In the replication studies, we reproduced several of the interaction effects that were previously detected. Specifically, misdemeanor participants with a prior drug treatment history provided significantly more drug-negative urine specimens during the first 14 weeks of the program when they were assigned to biweekly status hearings as opposed to as-needed hearings (11.50 vs. 2.67, p = .007) (Marlowe, Festinger, & Lee, 2003). The magnitude of this effect size was quite large (ES = 1.92) and was not influenced by data outliers or other unusual sample characteristics we were capable of identifying. Because of the large magnitude of the effect, statistical significance was reached with small cell sizes for participants with drug treatment histories (n = 6 in some cells). There were also substantial differences in graduation rates and termination rates. More than 80% of misdemeanor participants with drug treatment histories graduated from the program when assigned to biweekly hearings, compared to less than 20% of those assigned to as-needed hearings. Conversely, termination rates were nearly doubled for participants with drug treatment histories assigned to as-needed hearings. Similarly, in the felony programs, participants with APD reported engaging in significantly more days of substance intoxication on average when they were assigned to biweekly status hearings as opposed to as-needed hearings (M = .50 vs. 4.83 days, p = .03; Marlowe, Festinger, & Lee, 2004).

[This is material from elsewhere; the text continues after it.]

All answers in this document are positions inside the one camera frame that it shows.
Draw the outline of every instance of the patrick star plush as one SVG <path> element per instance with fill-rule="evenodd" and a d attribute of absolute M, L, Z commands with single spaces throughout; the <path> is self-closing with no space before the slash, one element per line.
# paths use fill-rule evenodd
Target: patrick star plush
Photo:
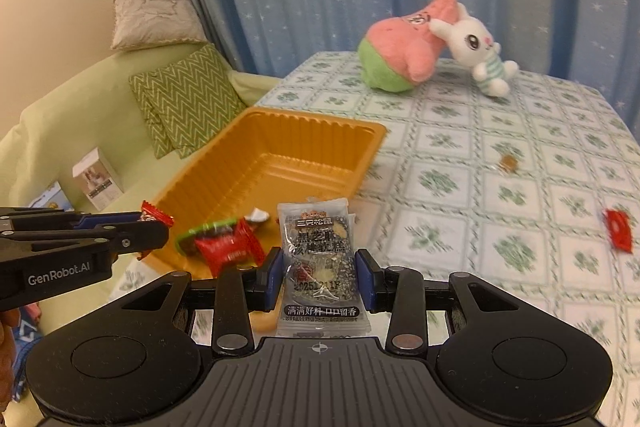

Because of the serious legal repercussions that might be imposed by the court on clients who are terminated from drug court or continue to abuse substances in the community, the researchers were required to report these interim findings to the Institutional Review Boards (IRBs) monitoring the studies and to the drug court program staffs to determine whether it was practical or ethical to continue with the design. This was especially necessary because the as-needed participants were receiving less judicial supervision than they ordinarily would have in standard practice. The IRBs determined that the risk-benefit ratio had shifted for the study, thus requiring us to alter the consent forms and inform all current and future participants about the possible risks of being scheduled for as-needed hearings. In addition, the drug court judges elected not to continue with the current design given the potential risks to their clients and to public safety. Therefore, the study was prematurely terminated.
The small cell sizes for the replication analyses raised concerns about whether the study samples were representative of drug court clients generally. Because the findings were reproduced in sequential experiments, and were predicted, a priori, based on a validated criminal justice theory (i.e., the risk principle), it is arguably justifiable to place greater confidence in the results. Nevertheless, it was essential to further replicate this work using a safer research design with a larger number of participants.
CURRENT STUDY
The current study utilizes a prospective matching design, which obviated the ethical problems we previously encountered and offers the further advantage of bringing the interaction effects under direct experimental control. The purpose of the current study was to prospectively match drug court participants who were high risk to biweekly judicial status hearings, and to match participants who were low risk to as-needed hearings, and to compare their outcomes to those of participants attending the standard schedule of status hearings. Thus, the current study was evaluating the incremental utility of matching clients to “service tracks” based on an assessment of their risk status.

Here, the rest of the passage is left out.